Giannantonio De Vincenzo – I piedi nelle scarpe

Giannantonio De Vincenzo - I piedi nelle scarpe

Alfa Projects – AFPCD124 – 2010




Giannantonio De Vincenzo: sax soprano, clarinetto basso

Paolo Birro: pianoforte

Leo di Angilla: percussioni, live electronics

Quartetto d’archi di Venezia






Realizzare qualcosa di completamente nuovo nella musica di oggi è un’impresa ardua, se non impossibile. Sono state tentate tutte le strade percorribili – dal formalismo alle destrutturazioni al crossover alle riletture – e in ciascuna direzione sono state applicate tutte le possibili applicazioni dei vari strumenti a disposizione.


Fatta questa premessa, Giannantonio De Vincenzo realizza un lavoro, con l’apporto importante e partecipe di Paolo Birro e Leo di Angilla, intrigante, sfruttando forse l’unica chiave ancora rimasta per cercare strade, se non nuove, quantomeno rivolte verso direzioni differenti dalle solite. Vale a dire la sintesi tra esperienze e linguaggi diversi, operata, oltre tutto, con grande maturità – sia anagrafica che stilistica – e con l’attenzione costante ad utilizzare con equilibrio i vari elementi.


Al centro del ragionamento di De Vincenzo sono senz’altro l’utilizzo creativo dell’elettronica di Leo di Angilla, sia per quanto riguarda la ritmica che per il disegno delle atmosfere, e la concezione del materiale in cellule ben definite – siano di volta in volta riff, frasi ripetute, temi più articolati. Intorno a questi due capisaldi si innestano il linguaggio jazzistico di De Vincenzo e Birro, il riferimento classico del Quartetto d’archi di Venezia e il loro lavoro sugli arrangiamenti di Pietro Tonolo, Matteo Alfonso e Paolo Vianello, le derive etniche di alcuni passaggi e il gusto per la melodia. Da questi ingredienti De Vincenzo trae di continuo materia per la sua musica, fatta di accostamenti di strumenti, di dialoghi tra i vari musicisti, di passaggi repentini.
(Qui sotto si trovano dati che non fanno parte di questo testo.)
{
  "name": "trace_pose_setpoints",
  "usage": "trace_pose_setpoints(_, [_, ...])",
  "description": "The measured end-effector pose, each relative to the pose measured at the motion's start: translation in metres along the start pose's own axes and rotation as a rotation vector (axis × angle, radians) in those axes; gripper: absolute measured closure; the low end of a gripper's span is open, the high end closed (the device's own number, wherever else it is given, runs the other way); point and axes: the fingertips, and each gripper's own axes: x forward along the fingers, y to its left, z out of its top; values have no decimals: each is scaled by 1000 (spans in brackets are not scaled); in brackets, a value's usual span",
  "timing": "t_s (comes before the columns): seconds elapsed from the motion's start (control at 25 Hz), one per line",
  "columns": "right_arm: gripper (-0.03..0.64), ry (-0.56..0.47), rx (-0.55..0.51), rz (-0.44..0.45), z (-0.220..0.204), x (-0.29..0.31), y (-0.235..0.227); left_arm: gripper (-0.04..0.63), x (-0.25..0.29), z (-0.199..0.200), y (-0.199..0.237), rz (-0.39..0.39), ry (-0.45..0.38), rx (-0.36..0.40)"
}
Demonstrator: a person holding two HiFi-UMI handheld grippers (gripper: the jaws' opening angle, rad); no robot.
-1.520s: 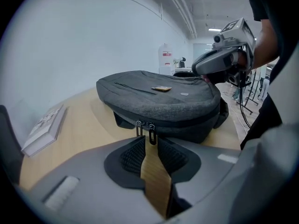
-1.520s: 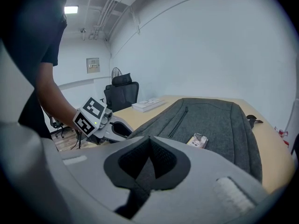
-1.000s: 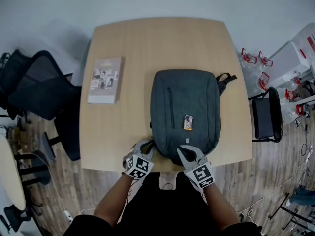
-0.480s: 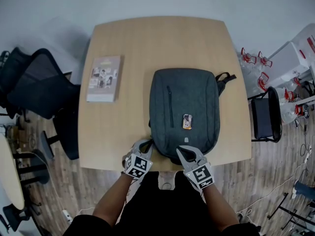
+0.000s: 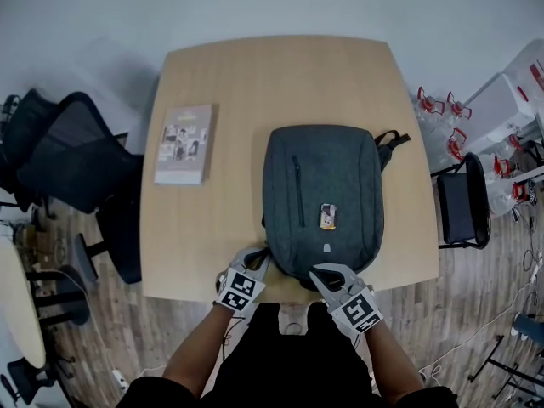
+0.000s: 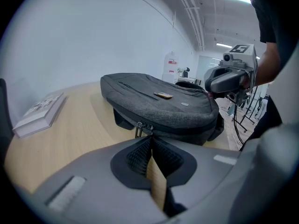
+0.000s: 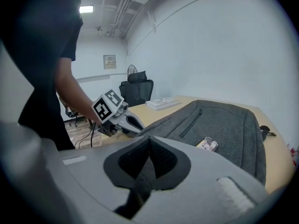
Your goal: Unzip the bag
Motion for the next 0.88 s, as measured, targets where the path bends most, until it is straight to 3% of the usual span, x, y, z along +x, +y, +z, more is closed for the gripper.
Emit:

La sintesi avviene per sedimentazione: De Vincenzo non piega alle esigenze della sua scrittura gli elementi ma lascia, piuttosto, che siano riconoscibili nell’incontro che scaturisce di volta in volta tra una base elettronica e la voce del sax, negli unisono di pianoforte e clarinetto o di clarinetto e soprano, nel confronto, spesso volutamente privo di mediazioni, tra suoni ancestrali, eurocolti e moderni.


L’aspetto che convince maggiormente ne I piedi nelle scarpe è proprio la scelta dei compagni di avventura. Se De Vincenzo rivela uno sguardo particolare nella composizione e nel disegno generale e grazie al contributo di Birro e di Angilla – oltre al suo intervento, naturalmente – che il lavoro riesce a prendere corpo e a non subire i rischi insiti in un’operazione simile, scollamenti, ripetitività, dispersioni. L’atteggiamento partecipe e maturo di tutti i protagonisti conferisce coerenza al percorso di De Vincenzo, sviluppa i brani senza perdere di vista i riferimenti logici e linguistici presenti. E anche quando gli strappi sono più bruschi la presenza di spirito conduce a una risoluzione, equilibrata e in poche battute, delle conflittualità.


L’idea di sintesi tra linguaggi diversi non è certo una novità, per tornare all’apertura, ma è sicuramente un buon segno la ricerca di una soluzione che metta in contatto – o collisione, se si vuole – musiche e attitudini diverse senza rigide compartimentazioni o steccati invalicabili per trarre una possibilità espressiva altra.